“Noi crediamo che tutte le persone che vivono assieme ad altre e non ottemperano ai vincoli matrimoniali, debbano avere gli stessi diritti degli altri cittadini indipendentemente dal loro sesso” ha esordito Paolo Zanca e, parlando dei Pacs, ha proseguito: “Spesso veniamo accusati di fare delle battaglie di nicchia; sappiamo invece che il problema dei pacs riguarda una fascia estesissima di italiani, per la precisione circa due milioni. La questione quindi non tocca solo le comunità gay ma anche la signora di rnezz’età con dei figli o dei nipoti che convivono.

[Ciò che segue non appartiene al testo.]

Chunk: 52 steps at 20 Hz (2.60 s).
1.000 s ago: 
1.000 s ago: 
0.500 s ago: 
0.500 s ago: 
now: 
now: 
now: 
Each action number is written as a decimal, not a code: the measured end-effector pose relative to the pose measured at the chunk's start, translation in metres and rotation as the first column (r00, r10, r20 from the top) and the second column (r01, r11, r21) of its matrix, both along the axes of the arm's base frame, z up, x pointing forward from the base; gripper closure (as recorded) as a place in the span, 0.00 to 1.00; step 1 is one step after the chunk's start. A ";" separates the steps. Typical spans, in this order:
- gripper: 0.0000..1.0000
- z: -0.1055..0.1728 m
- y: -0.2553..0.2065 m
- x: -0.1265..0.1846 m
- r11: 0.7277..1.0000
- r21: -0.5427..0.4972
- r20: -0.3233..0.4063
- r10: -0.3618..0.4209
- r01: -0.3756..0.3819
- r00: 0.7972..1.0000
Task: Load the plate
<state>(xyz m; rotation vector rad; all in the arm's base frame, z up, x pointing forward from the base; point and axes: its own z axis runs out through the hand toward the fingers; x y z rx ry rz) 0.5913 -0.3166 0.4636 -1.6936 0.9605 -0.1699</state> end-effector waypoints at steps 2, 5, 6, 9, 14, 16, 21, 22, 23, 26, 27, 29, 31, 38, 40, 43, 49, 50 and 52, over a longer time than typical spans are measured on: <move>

La nostra proposta differente da quella degli altri partiti della coalizione di centro-sinistra, è quella di riconoscere la validità giuridica delle unioni di fatto”. E, in merito alla proposta di legge sulle coppie di fatto presentata in Regione, ha aggiunto: “Penso che sia significativo che in Emilia Romagna si affronti per la prima volta un dibattito politico sul problema della tutela delle copie di fatto.
Marco Cappato dopo aver sottolineato che si sta assistendo al tentativo di nascondere agli elettori le proposte della Rosa nel Pugno, ha spiegato: “Dopo le elezioni del 9aprile abbiamo in programma quattro importanti appuntamenti su alcune tematiche che da sempre sosteniamo. Inizieremo con il richiedere le elezioni primarie per l’elezione del presidente della Repubblica; inoltre ci impegneremo a ripresentare in Parlamento le proposte di Luca Coscioni, tra cui la legalizzazione dell’eutanasia e l’apertura dell’aborto alle strutture private. Organizzeremo anche una grande mobilitazione contro la legge Fini sulle droghe ed infine, il 2 giugno, manifesteremo per sostenere l’amnistia”.